WHAT IS EXPECTED
Line by line, set down all the data below exactly, omitting any picture.

PROVIDED RECORDS
Content starts

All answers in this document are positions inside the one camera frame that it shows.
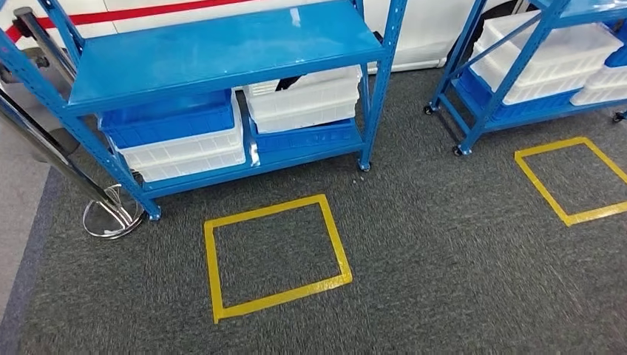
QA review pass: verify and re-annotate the blue metal shelf rack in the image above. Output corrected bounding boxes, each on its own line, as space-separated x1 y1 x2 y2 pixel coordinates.
0 0 408 221

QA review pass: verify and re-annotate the blue wheeled shelf rack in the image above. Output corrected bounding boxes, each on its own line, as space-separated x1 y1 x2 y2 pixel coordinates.
423 0 627 158

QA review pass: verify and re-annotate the white car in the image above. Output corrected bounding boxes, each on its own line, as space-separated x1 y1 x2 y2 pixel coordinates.
0 0 532 75

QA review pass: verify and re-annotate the chrome base stanchion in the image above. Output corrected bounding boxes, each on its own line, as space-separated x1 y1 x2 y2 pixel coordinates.
0 90 146 240

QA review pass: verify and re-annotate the large white plastic bin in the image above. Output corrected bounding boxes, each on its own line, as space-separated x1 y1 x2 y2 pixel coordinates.
469 10 624 107

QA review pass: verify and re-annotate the silver stanchion with belt head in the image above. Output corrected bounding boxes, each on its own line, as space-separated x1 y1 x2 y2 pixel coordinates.
13 7 77 85

Content ends

RESPONSE TO THE TASK
All answers in this document are positions inside the one camera frame that it shows.
QA review pass: verify and re-annotate the blue metal shelf rack in the image above. Output corrected bounding boxes, each on its own line, as space-separated x1 y1 x2 y2 pixel coordinates.
0 0 408 221

QA review pass: verify and re-annotate the blue wheeled shelf rack in the image above. Output corrected bounding boxes, each on its own line, as space-separated x1 y1 x2 y2 pixel coordinates.
423 0 627 158

QA review pass: verify and re-annotate the white car in the image above. Output corrected bounding boxes, each on its own line, as space-separated x1 y1 x2 y2 pixel coordinates.
0 0 532 75

QA review pass: verify and re-annotate the chrome base stanchion in the image above. Output corrected bounding boxes, each on its own line, as space-separated x1 y1 x2 y2 pixel coordinates.
0 90 146 240

QA review pass: verify and re-annotate the large white plastic bin in the image above. Output corrected bounding boxes, each on its own line, as space-separated x1 y1 x2 y2 pixel coordinates.
469 10 624 107

QA review pass: verify and re-annotate the silver stanchion with belt head in the image above. Output corrected bounding boxes, each on its own line, as space-separated x1 y1 x2 y2 pixel coordinates.
13 7 77 85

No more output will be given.